The lines to repeat are those below from the one containing "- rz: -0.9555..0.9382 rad" down to the one containing "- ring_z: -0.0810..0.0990", both included; reproduce them exactly and nothing else.

*** EXTRACTED ENTRIES ***

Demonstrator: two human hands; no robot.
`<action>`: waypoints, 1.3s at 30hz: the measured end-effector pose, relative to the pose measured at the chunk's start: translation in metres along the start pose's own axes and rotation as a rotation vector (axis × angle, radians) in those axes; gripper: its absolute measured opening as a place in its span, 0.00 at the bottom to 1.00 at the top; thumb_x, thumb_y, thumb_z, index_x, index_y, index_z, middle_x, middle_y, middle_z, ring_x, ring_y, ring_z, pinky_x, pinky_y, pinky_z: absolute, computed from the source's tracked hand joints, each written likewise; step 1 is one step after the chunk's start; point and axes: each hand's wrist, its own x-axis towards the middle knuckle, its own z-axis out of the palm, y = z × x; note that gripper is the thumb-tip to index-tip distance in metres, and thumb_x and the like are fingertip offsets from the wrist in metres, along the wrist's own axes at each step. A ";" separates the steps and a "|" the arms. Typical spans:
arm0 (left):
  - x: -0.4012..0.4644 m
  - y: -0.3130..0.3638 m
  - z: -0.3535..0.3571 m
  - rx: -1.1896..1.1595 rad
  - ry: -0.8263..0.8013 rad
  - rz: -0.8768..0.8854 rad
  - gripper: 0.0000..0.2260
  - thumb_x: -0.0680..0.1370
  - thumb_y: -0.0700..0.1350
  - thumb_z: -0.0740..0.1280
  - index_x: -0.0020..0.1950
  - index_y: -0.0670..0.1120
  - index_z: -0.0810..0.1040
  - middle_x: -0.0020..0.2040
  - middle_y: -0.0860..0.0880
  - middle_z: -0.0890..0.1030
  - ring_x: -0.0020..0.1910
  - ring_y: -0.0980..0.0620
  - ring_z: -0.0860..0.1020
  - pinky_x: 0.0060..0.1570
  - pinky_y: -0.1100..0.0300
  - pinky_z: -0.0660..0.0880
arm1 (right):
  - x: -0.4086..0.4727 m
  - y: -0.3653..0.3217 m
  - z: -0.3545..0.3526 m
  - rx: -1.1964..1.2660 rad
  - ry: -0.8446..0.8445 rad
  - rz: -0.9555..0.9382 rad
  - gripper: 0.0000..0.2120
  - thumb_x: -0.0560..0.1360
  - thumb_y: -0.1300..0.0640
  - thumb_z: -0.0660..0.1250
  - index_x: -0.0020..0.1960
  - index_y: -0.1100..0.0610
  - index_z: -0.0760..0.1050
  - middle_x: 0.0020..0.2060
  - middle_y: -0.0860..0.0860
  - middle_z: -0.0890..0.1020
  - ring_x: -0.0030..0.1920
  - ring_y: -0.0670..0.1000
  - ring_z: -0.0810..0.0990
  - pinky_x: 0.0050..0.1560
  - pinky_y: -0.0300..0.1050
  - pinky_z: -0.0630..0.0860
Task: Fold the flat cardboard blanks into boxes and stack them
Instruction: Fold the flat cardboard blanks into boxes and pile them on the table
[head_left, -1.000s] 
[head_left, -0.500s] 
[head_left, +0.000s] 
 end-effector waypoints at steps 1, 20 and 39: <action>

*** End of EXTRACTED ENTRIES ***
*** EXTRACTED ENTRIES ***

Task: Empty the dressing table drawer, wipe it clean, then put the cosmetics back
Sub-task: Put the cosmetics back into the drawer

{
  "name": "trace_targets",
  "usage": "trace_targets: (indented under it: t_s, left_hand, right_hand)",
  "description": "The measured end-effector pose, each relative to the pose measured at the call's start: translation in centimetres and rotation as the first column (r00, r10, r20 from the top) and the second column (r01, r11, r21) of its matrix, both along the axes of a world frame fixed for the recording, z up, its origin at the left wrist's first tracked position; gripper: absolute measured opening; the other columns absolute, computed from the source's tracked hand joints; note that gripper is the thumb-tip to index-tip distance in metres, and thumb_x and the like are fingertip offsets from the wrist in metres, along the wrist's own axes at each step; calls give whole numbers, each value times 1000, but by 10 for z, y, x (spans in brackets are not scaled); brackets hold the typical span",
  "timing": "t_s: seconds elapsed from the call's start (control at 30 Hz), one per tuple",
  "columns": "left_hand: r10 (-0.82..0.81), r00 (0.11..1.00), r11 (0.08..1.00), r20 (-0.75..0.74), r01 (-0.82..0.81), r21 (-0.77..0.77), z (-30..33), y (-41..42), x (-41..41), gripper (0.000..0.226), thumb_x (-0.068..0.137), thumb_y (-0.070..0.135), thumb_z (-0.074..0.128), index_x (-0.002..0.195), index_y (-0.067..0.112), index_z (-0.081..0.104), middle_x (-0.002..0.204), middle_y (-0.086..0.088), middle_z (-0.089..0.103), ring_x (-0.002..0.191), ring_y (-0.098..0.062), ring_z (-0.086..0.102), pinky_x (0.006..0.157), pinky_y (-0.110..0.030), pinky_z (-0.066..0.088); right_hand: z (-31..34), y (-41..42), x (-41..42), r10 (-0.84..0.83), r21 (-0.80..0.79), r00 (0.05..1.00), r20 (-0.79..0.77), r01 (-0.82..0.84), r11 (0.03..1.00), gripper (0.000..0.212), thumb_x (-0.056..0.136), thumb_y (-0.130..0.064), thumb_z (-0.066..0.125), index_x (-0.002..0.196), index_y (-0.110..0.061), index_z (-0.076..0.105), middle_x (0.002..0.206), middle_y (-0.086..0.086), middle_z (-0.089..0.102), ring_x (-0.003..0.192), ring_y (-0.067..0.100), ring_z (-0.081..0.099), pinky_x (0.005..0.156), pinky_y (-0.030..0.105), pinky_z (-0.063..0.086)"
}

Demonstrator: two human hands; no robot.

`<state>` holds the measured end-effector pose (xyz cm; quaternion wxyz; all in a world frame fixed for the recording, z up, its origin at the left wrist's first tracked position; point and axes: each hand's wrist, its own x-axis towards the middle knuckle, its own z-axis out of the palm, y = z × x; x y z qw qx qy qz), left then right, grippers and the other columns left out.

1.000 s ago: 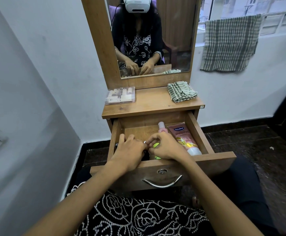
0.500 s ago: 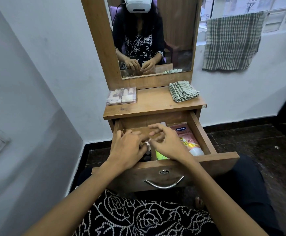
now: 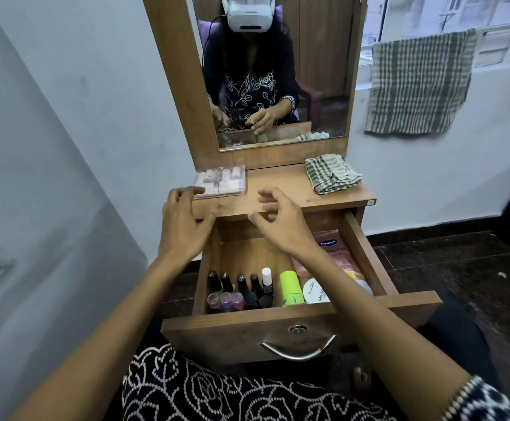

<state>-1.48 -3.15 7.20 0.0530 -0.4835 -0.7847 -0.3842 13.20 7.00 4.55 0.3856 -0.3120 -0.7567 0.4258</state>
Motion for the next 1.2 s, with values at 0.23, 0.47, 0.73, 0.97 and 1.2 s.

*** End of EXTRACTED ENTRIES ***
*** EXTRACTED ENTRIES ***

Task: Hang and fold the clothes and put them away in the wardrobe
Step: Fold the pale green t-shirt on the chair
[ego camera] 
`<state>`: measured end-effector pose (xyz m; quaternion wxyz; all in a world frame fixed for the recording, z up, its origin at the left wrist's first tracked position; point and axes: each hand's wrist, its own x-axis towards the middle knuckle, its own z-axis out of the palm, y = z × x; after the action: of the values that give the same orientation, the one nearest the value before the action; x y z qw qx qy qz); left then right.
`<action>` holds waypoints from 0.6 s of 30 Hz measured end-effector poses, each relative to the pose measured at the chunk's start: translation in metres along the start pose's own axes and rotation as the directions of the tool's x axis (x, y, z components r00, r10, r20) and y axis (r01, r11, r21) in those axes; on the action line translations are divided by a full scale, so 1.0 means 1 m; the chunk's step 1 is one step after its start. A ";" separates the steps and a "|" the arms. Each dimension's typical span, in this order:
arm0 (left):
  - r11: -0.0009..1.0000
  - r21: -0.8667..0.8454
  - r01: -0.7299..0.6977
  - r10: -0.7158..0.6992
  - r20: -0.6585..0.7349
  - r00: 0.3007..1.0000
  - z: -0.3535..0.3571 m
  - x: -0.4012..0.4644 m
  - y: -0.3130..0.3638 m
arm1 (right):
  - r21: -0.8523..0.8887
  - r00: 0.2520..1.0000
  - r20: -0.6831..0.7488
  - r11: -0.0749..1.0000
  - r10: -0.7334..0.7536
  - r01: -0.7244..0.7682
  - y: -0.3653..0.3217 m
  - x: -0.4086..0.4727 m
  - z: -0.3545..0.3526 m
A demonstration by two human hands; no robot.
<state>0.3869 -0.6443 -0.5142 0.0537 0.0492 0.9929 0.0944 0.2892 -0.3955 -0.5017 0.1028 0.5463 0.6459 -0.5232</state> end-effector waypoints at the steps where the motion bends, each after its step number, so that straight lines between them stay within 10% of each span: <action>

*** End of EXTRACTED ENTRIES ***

EXPECTED OUTPUT –
  - rz: -0.9555..0.9382 rad
  - gripper: 0.0000..0.2120
  - thumb_x: -0.0560..0.1360
  - thumb_y: -0.1300..0.0640
  - thumb_z: -0.0660..0.1250
  - index_x: -0.0020..0.1960
  - index_y: -0.1100..0.0610
  - index_z: -0.0760..0.1050
  - middle_x: 0.0020..0.2060
  - middle_y: -0.0860..0.0860
  - middle_z: -0.0890..0.1020
  - ring_x: -0.0030..0.1920
  - ring_y: -0.0670..0.1000
  - ring_z: -0.0810..0.0990

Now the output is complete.